In production we use Apache for the frontend and thttpd for static content servering. We are pushing around 70-90Mb/s out of the web farms at peak. Generally Apache should have no problem scaling to 20-30Mb/s on decent hardware assuming you've done the proper tuning, increased file descriptors, etc for your usage.

Being fast is not the same thing as being useful.

kashani

----------

## i3839

Boa has a chroot option (maybe only the newer one, I don't know). 

khttpd will be dropped in the next kernel, and the next kernel will be great, so don't stick to khttpd ;).

I would use thttpd for simple webservers which don't need any special modules like kashani said.
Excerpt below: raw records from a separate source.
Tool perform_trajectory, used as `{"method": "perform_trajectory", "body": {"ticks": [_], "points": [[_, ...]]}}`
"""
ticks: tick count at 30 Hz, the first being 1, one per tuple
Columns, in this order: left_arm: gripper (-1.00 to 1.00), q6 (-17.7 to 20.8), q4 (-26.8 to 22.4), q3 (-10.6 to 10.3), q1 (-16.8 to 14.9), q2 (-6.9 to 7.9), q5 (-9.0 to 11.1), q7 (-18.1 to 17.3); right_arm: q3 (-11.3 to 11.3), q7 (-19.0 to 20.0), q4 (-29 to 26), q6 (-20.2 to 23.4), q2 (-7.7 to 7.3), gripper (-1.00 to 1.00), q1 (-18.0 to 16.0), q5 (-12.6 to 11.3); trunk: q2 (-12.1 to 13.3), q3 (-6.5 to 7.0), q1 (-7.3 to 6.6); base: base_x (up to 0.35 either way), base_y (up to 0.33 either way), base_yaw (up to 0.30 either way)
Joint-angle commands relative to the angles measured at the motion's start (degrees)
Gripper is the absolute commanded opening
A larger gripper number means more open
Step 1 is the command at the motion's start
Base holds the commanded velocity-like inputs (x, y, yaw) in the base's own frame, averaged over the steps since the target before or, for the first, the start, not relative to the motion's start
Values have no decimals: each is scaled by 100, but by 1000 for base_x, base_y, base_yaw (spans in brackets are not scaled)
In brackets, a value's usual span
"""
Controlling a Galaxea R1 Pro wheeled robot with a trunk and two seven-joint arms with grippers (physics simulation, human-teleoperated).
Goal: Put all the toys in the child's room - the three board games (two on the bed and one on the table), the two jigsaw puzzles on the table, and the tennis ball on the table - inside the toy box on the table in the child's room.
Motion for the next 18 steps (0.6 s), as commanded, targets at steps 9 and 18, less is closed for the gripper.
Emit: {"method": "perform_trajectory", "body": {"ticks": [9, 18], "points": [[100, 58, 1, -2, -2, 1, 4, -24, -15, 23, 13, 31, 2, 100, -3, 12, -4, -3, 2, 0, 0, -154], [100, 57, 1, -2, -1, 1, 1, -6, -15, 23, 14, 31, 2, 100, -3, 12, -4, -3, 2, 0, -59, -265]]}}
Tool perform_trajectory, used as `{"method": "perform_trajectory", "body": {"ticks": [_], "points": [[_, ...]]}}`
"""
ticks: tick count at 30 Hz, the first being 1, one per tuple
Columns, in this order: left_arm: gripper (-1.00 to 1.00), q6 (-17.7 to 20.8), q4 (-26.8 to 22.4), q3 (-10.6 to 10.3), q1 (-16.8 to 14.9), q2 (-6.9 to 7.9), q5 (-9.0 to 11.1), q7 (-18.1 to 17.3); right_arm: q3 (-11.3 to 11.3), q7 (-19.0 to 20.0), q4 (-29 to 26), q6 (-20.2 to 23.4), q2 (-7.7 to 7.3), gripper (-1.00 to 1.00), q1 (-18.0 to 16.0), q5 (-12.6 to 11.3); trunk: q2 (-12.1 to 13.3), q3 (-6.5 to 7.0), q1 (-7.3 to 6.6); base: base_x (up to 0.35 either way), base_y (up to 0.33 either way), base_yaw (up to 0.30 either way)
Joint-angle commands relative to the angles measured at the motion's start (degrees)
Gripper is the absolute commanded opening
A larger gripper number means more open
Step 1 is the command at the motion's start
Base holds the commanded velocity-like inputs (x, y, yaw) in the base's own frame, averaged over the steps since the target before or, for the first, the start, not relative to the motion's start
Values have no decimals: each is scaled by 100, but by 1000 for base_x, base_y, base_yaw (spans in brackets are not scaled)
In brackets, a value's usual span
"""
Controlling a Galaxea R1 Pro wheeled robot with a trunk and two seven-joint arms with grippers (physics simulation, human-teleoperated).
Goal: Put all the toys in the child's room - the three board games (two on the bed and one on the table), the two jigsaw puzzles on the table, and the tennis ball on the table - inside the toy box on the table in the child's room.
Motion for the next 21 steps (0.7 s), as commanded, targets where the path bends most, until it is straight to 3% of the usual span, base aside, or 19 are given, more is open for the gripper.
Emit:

There is a server comparison on the thttpd site too, I guess it's somewhat outdated, but still usefull: http://www.acme.com/software/thttpd/

----------

## punx

I really don't think there is a serious alternative to apache.org's 

httpd-server.

It' s so flexible you can teach it nearly everything you want.

 :Exclamation: 

regards punx

----------

## Ox-

I've messed around with other servers too because of "performance".  I'm tired of that.  I like being able to just plug shit in and having it work so now I only use Apache.

You can find patches for Apache that help performance, e.g.: State Threads[1] and mod_log_spread[2]

[1] http://aap.sourceforge.net/

[2] http://www.lethargy.org/mod_log_spread/

----------

## To

There's only some performance problems with extremely loaded websites. I've runned sites with over 50 SQL querys 1 one page using PHP. Still Apache gives me more trust than any other httpd server.

Tó

----------

## uzik

I'm using Boa. It was easy to setup and is faster than Apache.

It doesn't have all the fancier features of Apache though (access control

being the primary one that comes to mind). If you don't need those

things you might give it a whirl.

----------

## alinv

I', using both: apache2 for dynamic pages on port 80 and boa for static pages, images, css, flash etc. on 8080.

The load on my server decreased dramatically after I installed boa (it's hosting 5 pretty visited websites)

----------